Pikirku, daripada tidak ada buah tangan yang ku bawa, akhirnya aku memesan puding coklat strawberry, salah satu puding yang recomend juga di toko ini.

Setelah beberapa menit aku menunggu pesananku, akhirnya datang juga. Aku membayar nota yang disodorkan kepadaku dan segera kembali ke mobil.

"maaf ya mas menunggu lama, ini tadi kue nya kebetulan sold out, jadi aku beli puding untuk ibu sovia." jelasku.

Mas Frans Mulai menancap gas mobil dengan kecepatan standar 60km/jam.

"kamu ini kenapa membelikan mamah puding ?. Kamu sudah mau datang temui mama saya aja, saya sudah berterimakasih.'' Celetuknya.

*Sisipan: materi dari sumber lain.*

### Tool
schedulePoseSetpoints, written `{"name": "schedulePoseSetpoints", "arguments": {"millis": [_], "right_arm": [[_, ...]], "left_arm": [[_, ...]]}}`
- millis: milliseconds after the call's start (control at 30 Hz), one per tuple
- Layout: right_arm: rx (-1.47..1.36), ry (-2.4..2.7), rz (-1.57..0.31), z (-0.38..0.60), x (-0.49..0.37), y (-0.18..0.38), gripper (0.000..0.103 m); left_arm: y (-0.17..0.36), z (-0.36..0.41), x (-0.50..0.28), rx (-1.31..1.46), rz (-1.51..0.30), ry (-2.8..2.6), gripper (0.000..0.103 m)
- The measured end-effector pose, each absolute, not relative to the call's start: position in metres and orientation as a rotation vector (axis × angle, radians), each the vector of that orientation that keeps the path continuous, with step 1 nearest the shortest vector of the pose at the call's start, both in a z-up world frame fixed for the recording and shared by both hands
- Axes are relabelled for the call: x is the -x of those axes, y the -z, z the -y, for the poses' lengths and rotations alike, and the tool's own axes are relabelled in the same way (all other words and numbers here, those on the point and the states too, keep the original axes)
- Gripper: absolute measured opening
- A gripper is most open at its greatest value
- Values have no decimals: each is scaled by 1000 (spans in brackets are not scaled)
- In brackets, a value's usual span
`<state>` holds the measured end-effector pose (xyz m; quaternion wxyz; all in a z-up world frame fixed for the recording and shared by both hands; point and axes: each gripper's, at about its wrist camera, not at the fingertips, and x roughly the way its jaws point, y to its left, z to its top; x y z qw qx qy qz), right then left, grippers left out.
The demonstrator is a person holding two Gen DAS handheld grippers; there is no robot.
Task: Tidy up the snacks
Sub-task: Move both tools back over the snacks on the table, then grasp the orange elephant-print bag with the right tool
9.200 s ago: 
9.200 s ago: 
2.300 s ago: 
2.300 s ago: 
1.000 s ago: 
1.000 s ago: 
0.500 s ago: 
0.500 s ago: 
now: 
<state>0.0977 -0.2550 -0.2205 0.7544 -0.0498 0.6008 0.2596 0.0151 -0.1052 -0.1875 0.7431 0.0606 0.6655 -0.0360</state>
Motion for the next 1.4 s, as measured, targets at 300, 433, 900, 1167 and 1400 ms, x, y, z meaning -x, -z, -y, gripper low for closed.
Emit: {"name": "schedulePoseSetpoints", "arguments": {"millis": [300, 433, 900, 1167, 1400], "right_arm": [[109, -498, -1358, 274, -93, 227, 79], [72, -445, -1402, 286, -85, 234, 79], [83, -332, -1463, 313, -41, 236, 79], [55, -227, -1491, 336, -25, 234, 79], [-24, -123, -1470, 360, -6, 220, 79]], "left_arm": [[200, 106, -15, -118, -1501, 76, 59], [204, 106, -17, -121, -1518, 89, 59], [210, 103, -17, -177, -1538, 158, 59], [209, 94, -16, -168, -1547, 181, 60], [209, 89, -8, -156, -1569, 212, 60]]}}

" Ah cuman puding mas, gak banyak kok."

Kring…kring…kring

Kami Dikagetkan Telepon mas Frans yang berbunyi, saat dia ingin mengangkatnya, hpnya terjatuh. Dia kesulitan mengambilnya, Karena dia harus fokus nyetir mobil.

"Aduh, pake jatuh segala lagi." gumamnya, membagi pandangannya antara akan mengambil ponselnya yang jatuh dengan tetap fokus mengendalikan mobil

"Biar saya saja yang ambil. Mas fokus nyetir saja."

Ku ambil hp yang jatuh di bawah kakiku, dan sekilas aku membaca nama yang menelpon itu "Mama." lalu aku memberikannya ke pada pemiliknya. mas frans meminggirkan mobilnya sebentar untuk mengangkatnya.

"Halo, Iya mah, frans sama vira sebentar lagi sampai. Sabar ya." jawabnya dengan lembut kepada ibunya.

"Ada apa ya, kenapa ibu Sovia tidak sabar untuk bertemu denganku." kataku bingung dalam hati.

Mas Frans menutup teleponnya dan melanjutkan perjalanan.